Goal of the exercise
Copy the data exactly, line for line.

Available data
• • • •

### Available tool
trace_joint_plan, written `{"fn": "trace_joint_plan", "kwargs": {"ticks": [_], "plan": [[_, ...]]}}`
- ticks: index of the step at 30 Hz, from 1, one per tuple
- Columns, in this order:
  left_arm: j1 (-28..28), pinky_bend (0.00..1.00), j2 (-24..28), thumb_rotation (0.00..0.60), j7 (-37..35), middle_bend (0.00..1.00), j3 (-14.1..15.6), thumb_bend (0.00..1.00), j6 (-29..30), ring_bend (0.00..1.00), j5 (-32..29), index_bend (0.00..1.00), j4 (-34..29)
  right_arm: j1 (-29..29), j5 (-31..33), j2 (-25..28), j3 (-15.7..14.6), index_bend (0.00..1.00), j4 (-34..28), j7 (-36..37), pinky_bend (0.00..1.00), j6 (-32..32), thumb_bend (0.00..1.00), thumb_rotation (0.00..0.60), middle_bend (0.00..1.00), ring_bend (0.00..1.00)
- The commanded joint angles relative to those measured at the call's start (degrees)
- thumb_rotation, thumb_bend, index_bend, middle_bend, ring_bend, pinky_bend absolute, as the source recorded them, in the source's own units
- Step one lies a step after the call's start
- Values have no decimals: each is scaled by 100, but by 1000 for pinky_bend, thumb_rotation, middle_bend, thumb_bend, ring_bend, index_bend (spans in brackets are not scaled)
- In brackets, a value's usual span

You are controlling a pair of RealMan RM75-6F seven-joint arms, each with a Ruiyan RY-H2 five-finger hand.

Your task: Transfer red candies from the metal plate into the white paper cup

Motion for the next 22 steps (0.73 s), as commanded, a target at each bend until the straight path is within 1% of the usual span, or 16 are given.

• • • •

Task response
### Available tool
trace_joint_plan, written `{"fn": "trace_joint_plan", "kwargs": {"ticks": [_], "plan": [[_, ...]]}}`
- ticks: index of the step at 30 Hz, from 1, one per tuple
- Columns, in this order:
  left_arm: j1 (-28..28), pinky_bend (0.00..1.00), j2 (-24..28), thumb_rotation (0.00..0.60), j7 (-37..35), middle_bend (0.00..1.00), j3 (-14.1..15.6), thumb_bend (0.00..1.00), j6 (-29..30), ring_bend (0.00..1.00), j5 (-32..29), index_bend (0.00..1.00), j4 (-34..29)
  right_arm: j1 (-29..29), j5 (-31..33), j2 (-25..28), j3 (-15.7..14.6), index_bend (0.00..1.00), j4 (-34..28), j7 (-36..37), pinky_bend (0.00..1.00), j6 (-32..32), thumb_bend (0.00..1.00), thumb_rotation (0.00..0.60), middle_bend (0.00..1.00), ring_bend (0.00..1.00)
- The commanded joint angles relative to those measured at the call's start (degrees)
- thumb_rotation, thumb_bend, index_bend, middle_bend, ring_bend, pinky_bend absolute, as the source recorded them, in the source's own units
- Step one lies a step after the call's start
- Values have no decimals: each is scaled by 100, but by 1000 for pinky_bend, thumb_rotation, middle_bend, thumb_bend, ring_bend, index_bend (spans in brackets are not scaled)
- In brackets, a value's usual span

You are controlling a pair of RealMan RM75-6F seven-joint arms, each with a Ruiyan RY-H2 five-finger hand.

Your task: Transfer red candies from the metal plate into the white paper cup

Motion for the next 22 steps (0.73 s), as commanded, a target at each bend until the straight path is within 1% of the usual span, or 16 are given.

Nothing remains to be written for this exercise.